>>>>>
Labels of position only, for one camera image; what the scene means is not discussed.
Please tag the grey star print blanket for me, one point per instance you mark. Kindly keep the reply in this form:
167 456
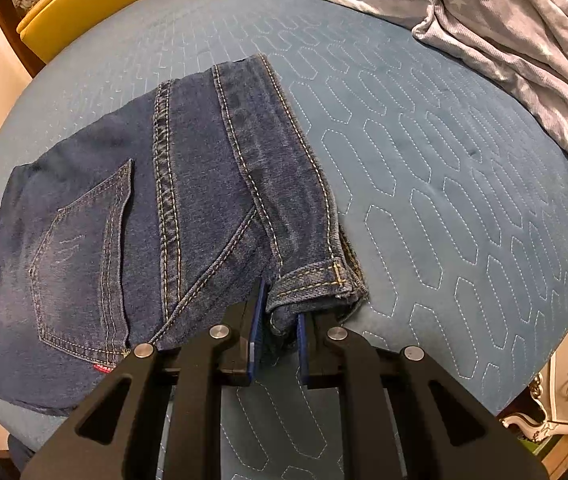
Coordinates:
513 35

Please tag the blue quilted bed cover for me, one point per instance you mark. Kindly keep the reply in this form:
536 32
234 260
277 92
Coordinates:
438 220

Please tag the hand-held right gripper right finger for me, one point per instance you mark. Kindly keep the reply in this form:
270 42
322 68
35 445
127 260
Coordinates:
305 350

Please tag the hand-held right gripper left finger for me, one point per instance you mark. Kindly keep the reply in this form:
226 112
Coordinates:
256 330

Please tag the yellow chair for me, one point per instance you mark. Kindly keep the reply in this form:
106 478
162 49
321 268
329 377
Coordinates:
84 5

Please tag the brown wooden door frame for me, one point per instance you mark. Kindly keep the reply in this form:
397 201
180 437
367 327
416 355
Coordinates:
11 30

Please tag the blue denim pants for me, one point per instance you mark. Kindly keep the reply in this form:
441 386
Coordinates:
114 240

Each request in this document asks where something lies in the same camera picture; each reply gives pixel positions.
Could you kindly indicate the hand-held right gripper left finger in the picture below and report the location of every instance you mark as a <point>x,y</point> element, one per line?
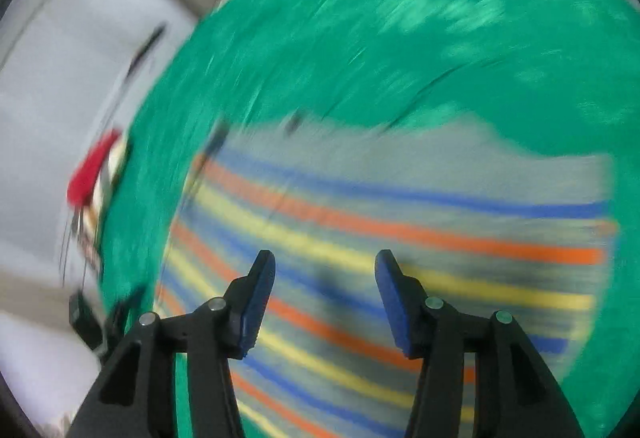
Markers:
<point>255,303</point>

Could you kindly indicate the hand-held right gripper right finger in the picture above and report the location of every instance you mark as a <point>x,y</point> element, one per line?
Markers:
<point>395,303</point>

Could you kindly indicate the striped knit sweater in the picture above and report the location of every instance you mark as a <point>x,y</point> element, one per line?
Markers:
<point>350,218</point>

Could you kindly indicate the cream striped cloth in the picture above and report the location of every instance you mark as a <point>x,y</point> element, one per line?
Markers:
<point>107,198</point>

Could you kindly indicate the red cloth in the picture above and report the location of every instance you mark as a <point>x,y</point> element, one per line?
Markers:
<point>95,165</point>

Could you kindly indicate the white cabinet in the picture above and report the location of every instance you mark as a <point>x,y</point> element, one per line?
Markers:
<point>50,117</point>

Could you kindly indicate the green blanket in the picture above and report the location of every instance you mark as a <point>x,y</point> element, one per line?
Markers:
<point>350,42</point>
<<<<<
Work task — Repeat the data word for word; drop the pictures.

Exercise result —
Labels of position only, for one camera image; what the scene means is not discussed.
Please tag the grey star print blanket for me, one point per instance you mark. Kindly keep the reply in this form:
167 456
Coordinates:
513 35

Please tag the blue quilted bed cover for me, one point per instance you mark. Kindly keep the reply in this form:
536 32
234 260
277 92
Coordinates:
438 220

Please tag the hand-held right gripper right finger for me, one point per instance you mark. Kindly keep the reply in this form:
270 42
322 68
35 445
127 260
Coordinates:
305 350

Please tag the hand-held right gripper left finger for me, one point per instance you mark. Kindly keep the reply in this form:
226 112
Coordinates:
256 330

Please tag the yellow chair for me, one point per instance you mark. Kindly keep the reply in this form:
106 478
162 49
321 268
329 377
Coordinates:
84 5

Please tag the brown wooden door frame for me, one point per instance you mark. Kindly keep the reply in this form:
397 201
180 437
367 327
416 355
Coordinates:
11 30

Please tag the blue denim pants for me, one point per instance you mark. Kindly keep the reply in this form:
441 386
Coordinates:
114 240

Each request in this document asks where something lies in the same camera picture; each reply gives pixel positions.
Could you kindly indicate the hand-held right gripper left finger in the picture below and report the location of every instance you mark as a <point>x,y</point> element, one per line?
Markers:
<point>255,303</point>

Could you kindly indicate the hand-held right gripper right finger in the picture above and report the location of every instance you mark as a <point>x,y</point> element, one per line?
Markers:
<point>395,303</point>

Could you kindly indicate the striped knit sweater in the picture above and report the location of every instance you mark as a <point>x,y</point> element, one per line?
Markers:
<point>350,218</point>

Could you kindly indicate the cream striped cloth in the picture above and report the location of every instance you mark as a <point>x,y</point> element, one per line?
Markers:
<point>107,198</point>

Could you kindly indicate the red cloth in the picture above and report the location of every instance you mark as a <point>x,y</point> element, one per line?
Markers:
<point>95,165</point>

Could you kindly indicate the white cabinet in the picture above and report the location of every instance you mark as a <point>x,y</point> element, one per line?
Markers:
<point>50,117</point>

Could you kindly indicate the green blanket in the picture above and report the location of every instance you mark as a <point>x,y</point> element, one per line?
Markers:
<point>350,42</point>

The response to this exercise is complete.